When Mori may be less
Japan has a new Prime Minister. But will he be anything other
than a successful political infighter?
By Tim Larimer/Tokyo
April 10, 2000
Web posted at: 12:45 p.m. EDT (1645 GMT)
With his bull neck and broad shoulders, Yoshiro Mori looks more
like a rugby player than a politician. He is perceived as an
overcautious, scandal-tainted back-room dealer with no
discernible ideology, little international experience and zero
tact. In recent months, he has managed to insult Americans,
Okinawans, Osakans, AIDS sufferers and teachers. As for
political courage, even friends say he has the heart of a flea.
All of which makes Mori, 62, an ideal Prime Minister--at least
in the eyes of the long-dominant Liberal Democratic Party, which
last week chose him to replace the incapacitated Keizo Obuchi at
the helm of Japan's government.
Mori's physical dynamism contrasted sharply with the dour
frailty of his predecessor, who lay in a coma last week after a
massive stroke. But the L.D.P. secretary-general was picked for
the top post mainly because of his skills as a fixer in the back
rooms of Japanese politics, where real decision making takes
place. What his faction-riddled party needs most in these
turbulent times--as the country faces a devastating volcanic
eruption in the north, economic stagnation and a crisis of
confidence--is someone who can hold things together.
Mori's first task will be to restore the public's faith in the
government, which was badly shaken by the bumbling and deceitful
handling of his predecessor's health emergency. It took 34 hours
for Obuchi aide Mikio Aoki, who briefly stepped in as interim
leader, to reveal the full extent of the Prime Minister's
illness. Whether Mori can inspire trust and move the country
along the path of badly needed financial and economic reforms
remains to be seen. His 31-year career as a party apparatchik and
former Education Minister and Trade Minister provides no evidence
of any ideological convictions. Even members of his party
struggled to find words to laud their new leader. "We don't have
any qualified candidates, so he'll have to do," said Kazuo Aichi,
an L.D.P. member of parliament.
Perhaps. But what he has most conspicuously arranged in the past
has been pork-barrel projects for his home region in western
Japan, including an unnecessary $14 billion bullet-train route.

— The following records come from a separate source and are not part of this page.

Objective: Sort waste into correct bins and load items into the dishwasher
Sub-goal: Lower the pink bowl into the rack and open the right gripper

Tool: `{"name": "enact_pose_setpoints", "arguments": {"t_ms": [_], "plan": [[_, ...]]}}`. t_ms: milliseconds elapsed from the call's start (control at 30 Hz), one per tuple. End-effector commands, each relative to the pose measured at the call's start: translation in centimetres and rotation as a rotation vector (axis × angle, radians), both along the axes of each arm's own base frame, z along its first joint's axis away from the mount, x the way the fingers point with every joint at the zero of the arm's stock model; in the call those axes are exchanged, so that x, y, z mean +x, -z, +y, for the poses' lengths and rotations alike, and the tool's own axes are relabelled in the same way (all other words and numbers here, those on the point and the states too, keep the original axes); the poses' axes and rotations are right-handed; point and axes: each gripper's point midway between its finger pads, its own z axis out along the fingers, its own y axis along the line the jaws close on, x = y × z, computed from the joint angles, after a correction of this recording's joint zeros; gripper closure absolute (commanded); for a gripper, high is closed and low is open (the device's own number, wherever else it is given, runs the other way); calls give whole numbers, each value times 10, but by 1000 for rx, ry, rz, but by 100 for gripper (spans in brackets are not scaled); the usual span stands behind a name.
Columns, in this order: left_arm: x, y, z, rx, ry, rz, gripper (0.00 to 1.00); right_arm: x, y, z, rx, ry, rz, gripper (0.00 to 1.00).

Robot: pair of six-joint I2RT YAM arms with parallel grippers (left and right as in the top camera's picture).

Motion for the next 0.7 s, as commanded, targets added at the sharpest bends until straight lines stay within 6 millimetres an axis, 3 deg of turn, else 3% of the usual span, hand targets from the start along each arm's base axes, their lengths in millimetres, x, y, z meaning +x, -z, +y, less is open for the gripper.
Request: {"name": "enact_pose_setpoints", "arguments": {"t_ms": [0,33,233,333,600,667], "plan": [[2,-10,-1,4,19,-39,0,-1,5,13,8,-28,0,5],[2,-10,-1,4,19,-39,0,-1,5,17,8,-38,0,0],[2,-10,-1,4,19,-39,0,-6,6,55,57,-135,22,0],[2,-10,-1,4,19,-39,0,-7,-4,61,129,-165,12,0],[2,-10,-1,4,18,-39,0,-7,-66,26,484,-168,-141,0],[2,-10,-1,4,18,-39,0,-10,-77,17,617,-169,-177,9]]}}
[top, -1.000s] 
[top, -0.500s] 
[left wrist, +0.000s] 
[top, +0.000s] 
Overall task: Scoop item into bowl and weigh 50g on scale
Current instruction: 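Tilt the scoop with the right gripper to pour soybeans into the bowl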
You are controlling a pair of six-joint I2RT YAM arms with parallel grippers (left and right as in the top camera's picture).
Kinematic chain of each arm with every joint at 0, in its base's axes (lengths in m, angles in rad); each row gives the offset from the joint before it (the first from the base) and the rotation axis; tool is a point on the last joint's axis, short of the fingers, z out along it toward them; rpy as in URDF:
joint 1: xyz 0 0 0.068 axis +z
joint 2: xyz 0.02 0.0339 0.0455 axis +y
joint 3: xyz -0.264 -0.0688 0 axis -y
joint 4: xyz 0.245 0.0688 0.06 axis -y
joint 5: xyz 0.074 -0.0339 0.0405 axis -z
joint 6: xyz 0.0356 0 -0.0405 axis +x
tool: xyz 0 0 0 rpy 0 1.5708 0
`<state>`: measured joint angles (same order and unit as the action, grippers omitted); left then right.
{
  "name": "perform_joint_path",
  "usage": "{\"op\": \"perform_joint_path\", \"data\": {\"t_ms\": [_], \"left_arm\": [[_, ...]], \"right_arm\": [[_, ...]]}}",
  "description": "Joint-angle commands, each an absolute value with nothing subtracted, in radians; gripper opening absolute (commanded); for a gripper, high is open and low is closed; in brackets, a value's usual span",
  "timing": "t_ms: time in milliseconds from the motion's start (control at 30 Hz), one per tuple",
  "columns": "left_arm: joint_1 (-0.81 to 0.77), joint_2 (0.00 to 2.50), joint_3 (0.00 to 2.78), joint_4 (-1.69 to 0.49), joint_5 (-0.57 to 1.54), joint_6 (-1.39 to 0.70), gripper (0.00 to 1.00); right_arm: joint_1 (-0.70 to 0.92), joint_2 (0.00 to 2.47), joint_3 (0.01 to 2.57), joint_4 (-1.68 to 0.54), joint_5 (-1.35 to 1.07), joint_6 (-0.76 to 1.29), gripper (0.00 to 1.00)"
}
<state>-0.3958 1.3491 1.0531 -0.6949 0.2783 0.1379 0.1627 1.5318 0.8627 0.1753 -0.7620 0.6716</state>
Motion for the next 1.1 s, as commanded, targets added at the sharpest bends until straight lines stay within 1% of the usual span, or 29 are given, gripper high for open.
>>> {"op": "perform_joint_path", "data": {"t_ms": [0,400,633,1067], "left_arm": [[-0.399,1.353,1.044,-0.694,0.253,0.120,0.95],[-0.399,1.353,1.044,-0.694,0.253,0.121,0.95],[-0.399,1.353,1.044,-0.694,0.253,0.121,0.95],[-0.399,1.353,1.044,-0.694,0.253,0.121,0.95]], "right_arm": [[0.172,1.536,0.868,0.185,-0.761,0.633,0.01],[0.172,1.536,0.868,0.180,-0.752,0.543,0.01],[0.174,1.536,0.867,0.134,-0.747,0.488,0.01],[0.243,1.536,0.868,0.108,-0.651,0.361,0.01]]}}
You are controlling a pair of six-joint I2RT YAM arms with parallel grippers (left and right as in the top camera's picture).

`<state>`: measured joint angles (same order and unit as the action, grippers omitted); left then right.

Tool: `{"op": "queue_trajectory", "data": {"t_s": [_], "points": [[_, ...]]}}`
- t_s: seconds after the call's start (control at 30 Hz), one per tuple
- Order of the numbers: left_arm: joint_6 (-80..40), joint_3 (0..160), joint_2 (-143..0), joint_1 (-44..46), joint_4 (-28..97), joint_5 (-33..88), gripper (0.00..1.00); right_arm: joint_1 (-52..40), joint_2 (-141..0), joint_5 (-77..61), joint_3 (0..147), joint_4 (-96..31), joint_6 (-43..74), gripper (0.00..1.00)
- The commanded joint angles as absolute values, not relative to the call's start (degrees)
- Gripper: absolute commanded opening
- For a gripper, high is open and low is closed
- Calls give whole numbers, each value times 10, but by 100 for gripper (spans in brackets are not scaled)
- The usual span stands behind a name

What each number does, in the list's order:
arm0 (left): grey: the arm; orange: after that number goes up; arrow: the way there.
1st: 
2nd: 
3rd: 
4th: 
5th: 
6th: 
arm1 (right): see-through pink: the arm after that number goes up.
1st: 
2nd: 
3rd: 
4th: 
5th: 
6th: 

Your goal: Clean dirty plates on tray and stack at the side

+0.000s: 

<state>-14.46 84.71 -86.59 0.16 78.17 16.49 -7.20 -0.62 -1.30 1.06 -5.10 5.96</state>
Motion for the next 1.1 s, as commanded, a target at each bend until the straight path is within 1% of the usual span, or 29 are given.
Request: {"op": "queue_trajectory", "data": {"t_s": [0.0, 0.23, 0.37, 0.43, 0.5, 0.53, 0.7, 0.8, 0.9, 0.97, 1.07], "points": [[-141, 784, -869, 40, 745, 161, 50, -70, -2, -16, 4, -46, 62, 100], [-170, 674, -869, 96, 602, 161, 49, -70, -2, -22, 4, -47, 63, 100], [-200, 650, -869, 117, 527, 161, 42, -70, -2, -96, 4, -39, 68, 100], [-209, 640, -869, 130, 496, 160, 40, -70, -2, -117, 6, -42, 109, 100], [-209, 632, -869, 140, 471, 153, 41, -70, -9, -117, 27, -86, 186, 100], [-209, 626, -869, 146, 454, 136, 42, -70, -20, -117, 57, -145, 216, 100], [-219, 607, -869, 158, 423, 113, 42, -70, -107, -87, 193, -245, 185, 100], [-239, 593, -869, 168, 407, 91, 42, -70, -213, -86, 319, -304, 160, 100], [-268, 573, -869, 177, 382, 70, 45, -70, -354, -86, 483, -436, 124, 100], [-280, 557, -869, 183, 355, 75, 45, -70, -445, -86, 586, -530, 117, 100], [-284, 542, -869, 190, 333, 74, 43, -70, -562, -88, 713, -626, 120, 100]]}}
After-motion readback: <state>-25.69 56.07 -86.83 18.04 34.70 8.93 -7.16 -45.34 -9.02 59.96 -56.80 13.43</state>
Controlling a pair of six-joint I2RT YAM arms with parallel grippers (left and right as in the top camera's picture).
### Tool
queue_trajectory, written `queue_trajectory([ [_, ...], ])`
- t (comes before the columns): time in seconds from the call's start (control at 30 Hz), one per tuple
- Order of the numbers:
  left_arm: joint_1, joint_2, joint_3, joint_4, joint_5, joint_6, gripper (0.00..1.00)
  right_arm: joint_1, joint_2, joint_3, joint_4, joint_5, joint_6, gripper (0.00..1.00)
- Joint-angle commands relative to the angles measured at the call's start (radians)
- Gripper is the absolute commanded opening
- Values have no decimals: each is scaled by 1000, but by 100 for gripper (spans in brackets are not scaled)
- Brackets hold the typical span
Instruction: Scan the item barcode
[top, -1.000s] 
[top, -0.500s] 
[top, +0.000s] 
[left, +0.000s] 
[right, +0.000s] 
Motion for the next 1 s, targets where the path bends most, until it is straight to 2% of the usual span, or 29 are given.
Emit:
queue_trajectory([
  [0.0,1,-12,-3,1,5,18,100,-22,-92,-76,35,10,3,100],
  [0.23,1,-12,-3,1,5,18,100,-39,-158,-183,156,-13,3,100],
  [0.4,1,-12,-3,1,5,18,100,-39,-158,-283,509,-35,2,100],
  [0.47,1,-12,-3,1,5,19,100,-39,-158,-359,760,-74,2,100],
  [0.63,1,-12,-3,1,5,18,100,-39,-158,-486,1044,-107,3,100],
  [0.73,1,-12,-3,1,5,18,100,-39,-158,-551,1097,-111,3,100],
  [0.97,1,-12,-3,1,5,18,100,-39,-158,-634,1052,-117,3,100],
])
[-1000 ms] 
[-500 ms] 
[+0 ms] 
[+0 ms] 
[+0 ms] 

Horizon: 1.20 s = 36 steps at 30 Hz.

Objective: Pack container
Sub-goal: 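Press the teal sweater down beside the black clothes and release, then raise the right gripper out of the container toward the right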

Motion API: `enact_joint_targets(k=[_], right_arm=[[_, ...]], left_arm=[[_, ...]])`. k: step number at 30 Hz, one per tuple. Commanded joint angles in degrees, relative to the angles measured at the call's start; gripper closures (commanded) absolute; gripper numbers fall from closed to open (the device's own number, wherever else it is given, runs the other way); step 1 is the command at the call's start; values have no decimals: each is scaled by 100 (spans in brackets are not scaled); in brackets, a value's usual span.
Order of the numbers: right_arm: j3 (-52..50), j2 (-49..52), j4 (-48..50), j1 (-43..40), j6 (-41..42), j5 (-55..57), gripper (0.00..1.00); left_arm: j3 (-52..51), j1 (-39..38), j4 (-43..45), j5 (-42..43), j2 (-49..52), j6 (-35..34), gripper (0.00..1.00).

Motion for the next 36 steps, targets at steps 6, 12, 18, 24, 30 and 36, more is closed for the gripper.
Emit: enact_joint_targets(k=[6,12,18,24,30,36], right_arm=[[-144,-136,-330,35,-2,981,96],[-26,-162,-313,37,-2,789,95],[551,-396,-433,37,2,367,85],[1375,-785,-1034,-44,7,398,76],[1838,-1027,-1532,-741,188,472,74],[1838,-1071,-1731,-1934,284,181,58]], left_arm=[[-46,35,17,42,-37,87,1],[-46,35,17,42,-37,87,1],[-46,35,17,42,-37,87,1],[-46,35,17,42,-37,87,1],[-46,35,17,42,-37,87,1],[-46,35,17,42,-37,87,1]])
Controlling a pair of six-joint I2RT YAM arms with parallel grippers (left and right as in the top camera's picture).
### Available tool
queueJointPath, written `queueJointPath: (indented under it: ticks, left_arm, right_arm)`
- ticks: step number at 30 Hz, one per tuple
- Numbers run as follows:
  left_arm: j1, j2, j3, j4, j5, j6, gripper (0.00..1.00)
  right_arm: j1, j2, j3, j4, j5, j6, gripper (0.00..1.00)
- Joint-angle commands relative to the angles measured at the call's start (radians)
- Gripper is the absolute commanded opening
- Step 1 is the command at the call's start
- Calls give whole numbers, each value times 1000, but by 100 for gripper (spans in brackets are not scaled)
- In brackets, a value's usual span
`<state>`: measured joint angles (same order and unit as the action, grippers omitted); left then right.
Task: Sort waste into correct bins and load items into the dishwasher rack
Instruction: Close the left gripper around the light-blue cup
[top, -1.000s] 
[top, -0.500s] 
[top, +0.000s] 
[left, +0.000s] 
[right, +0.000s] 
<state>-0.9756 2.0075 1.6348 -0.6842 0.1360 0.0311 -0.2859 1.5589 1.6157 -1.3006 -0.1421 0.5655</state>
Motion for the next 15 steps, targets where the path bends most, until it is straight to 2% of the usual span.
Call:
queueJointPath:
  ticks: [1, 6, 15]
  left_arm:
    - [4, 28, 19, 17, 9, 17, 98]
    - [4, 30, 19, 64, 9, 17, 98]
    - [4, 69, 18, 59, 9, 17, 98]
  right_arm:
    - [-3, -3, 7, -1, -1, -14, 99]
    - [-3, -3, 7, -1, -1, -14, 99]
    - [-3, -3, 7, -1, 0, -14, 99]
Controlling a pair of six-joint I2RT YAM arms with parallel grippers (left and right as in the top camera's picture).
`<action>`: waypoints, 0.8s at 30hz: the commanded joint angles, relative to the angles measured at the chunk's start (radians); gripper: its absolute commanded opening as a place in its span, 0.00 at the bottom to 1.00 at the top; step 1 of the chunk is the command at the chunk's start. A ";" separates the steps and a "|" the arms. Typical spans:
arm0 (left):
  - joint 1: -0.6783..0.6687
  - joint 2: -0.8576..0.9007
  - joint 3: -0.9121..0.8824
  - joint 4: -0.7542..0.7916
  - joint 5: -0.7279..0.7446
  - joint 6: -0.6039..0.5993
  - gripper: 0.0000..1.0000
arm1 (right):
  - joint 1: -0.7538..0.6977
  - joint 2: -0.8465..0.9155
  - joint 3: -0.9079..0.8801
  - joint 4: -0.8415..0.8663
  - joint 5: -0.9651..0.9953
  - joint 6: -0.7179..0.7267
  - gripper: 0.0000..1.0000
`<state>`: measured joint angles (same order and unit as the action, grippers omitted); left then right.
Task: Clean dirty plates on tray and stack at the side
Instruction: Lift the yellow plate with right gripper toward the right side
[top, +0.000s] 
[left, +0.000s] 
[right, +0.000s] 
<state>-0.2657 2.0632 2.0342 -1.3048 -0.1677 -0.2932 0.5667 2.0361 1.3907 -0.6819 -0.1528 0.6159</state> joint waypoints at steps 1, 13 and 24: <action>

Mori made it clear last week that he will continue the
profligate spending of his predecessor, who during his brief,
20-month tenure doled out more than $300 billion for government
projects, making him Japan's all-time biggest spendthrift. Don't
count on Mori to close the spigot. Government spending "has a
natural impact on the economy," he said last week. "Right now
the economy is slowly recovering. We want it to turn into a
full-fledged recovery."
For all Obuchi's pump-priming efforts, however, the economy has
barely begun to inch out of its decade-long doldrums. There have
been some timid signs of a recovery: the stock market is
booming, companies are restructuring, dotcom fever is starting
to catch on. But the economy slid back into a recession last
year and unemployment, once unheard of, is at an all-time high
of 4.9%. Rather than pushing for the serious structural reforms
that the country desperately needs, Mori is likely to offer more
government largesse in order to beef up his popularity during
the run-up to the parliamentary elections that must be held by
October.
Even as the comatose Obuchi remains hooked up to life-support
systems, he may turn out to be the most prominent figure in the
upcoming campaign. Mori and his party colleagues can be expected
to play shamelessly on the stricken leader's image to generate a
sympathy vote while making critics of the Obuchi government's
record look insensitive. In his first press conference last
week, Mori repeatedly invoked the name of his longtime friend
and former Waseda University classmate. "I feel like I can hear
the voice of Prime Minister Obuchi from his bed, saying 'I trust
you, so do it well,'" Mori told reporters.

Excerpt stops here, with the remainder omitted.